I want to get the values from MySQL database and that would need to show the messages according to values. But it does not happen and that will always show int privilege is 0. If I did not assign that default value, errors will be showing on the code.
How can I solve this issue and show messages according to the int privilege values?
private void button_login_Click(object sender, RoutedEventArgs e)
{
string username = usernameInput.Text;
string password = passwordInput.Password;
int privilege = 0;
try
{
//This is command class which will handle the query and connection object.
string Query = "SELECT`tbl_user_login`.`u_id`,`tbl_user_login`.`u_username`,
`tbl_user_login`.`u_password`,`tbl_user_login`.`u_privilege`
FROM `bcasdb`.`tbl_user_login`WHERE `tbl_user_login`.`u_username` = '"
+ username + "' AND `tbl_user_login`.`u_password` ='" + password
+ "' AND `tbl_user_login`.`u_privilege` = #privi;";
MySqlConnection conn =
new MySqlConnection(BCASApp.DataModel.DB_CON.connection);
MySqlCommand cmd = new MySqlCommand(Query, conn);
cmd.Parameters.AddWithValue("#privi", privilege);
MySqlDataReader MyReader;
conn.Open();
MyReader = cmd.ExecuteReader();
// Here our query will be executed and data saved into the database.
if (MyReader.HasRows && this.Frame != null)
{
while (MyReader.Read())
{
if (privilege == 1)
{
DisplayMsgBox("click ok to open the admin page ", "OK");
}
if (privilege == 2)
{
DisplayMsgBox("click ok to open the staff page ", "OK");
}
else
{
DisplayMsgBox("privilege 0", "ok");
}
}
}
else
{
DisplayMsgBox("sucess else", "ok");
}
conn.Close();
}
catch (Exception )
{
DisplayMsgBox("sucess catch", "ok");
}
}
Looks like what you're trying to do is checking the value of u_privilege column from tbl_user_login table instead of making a where condition based on privilege.

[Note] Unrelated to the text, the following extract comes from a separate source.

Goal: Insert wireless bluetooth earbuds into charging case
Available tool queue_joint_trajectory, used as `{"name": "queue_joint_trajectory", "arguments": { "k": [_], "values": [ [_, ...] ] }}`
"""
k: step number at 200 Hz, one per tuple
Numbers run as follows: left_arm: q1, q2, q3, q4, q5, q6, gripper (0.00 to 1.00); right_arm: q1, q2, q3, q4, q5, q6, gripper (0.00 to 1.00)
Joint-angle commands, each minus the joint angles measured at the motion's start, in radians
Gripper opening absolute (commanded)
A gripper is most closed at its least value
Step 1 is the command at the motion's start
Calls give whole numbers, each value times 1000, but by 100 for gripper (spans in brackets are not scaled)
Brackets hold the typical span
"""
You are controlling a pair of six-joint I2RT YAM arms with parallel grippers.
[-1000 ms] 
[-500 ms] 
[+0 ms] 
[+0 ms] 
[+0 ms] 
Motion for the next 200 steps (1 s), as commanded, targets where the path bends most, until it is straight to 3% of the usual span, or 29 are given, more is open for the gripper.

You need to remove this where condition
AND `tbl_user_login`.`u_privilege` = #privi
and also remove the parameter assignment
cmd.Parameters.AddWithValue("#privi", privilege);
You can get the value of tbl_user_login.u_privilege by using MySqlDataReader.GetInt32 syntax inside while (MyReader.Read()) block
MyReader.GetInt32(3)
Please note that 3 is used because MyReader.GetInt32 requires a zero based index parameter and tbl_user_login.u_privilege is the fourth column from your query. The value should be assigned to privilege variable as below
privilege = MyReader.GetInt32(3)
On a side note, you should parameterize your query to avoid SQL injection. Here's the complete code after implementing the above changes
int privilege = 0;
try
{
//This is command class which will handle the query and connection object.
string Query = "SELECT`tbl_user_login`.`u_id`,`tbl_user_login`.`u_username`,
`tbl_user_login`.`u_password`,`tbl_user_login`.`u_privilege`
FROM `bcasdb`.`tbl_user_login`WHERE `tbl_user_login`.`u_username` =
#username AND `tbl_user_login`.`u_password` = #password;";
MySqlConnection conn =
new MySqlConnection(BCASApp.DataModel.DB_CON.connection);
MySqlCommand cmd = new MySqlCommand(Query, conn);
cmd.Parameters.AddWithValue("#username", username);
cmd.Parameters.AddWithValue("#password", password);
MySqlDataReader MyReader;
conn.Open();
MyReader = cmd.ExecuteReader();
// Here our query will be executed and data saved into the database.
if (MyReader.HasRows && this.Frame != null)
{
while (MyReader.Read())
{
privilege = MyReader.GetInt32(3)
if (privilege == 1)
{
DisplayMsgBox("click ok to open the admin page ", "OK");
}
if (privilege == 2)
{
DisplayMsgBox("click ok to open the staff page ", "OK");
}
else
{
DisplayMsgBox("privilege 0", "ok");
}
}
}
else
{
DisplayMsgBox("sucess else", "ok");
}
conn.Close();
}
catch (Exception )
{
DisplayMsgBox("sucess catch", "ok");
}
If im not wrong, the privilege is being returned as a string type. Try take it in as a string then cast it to an integer?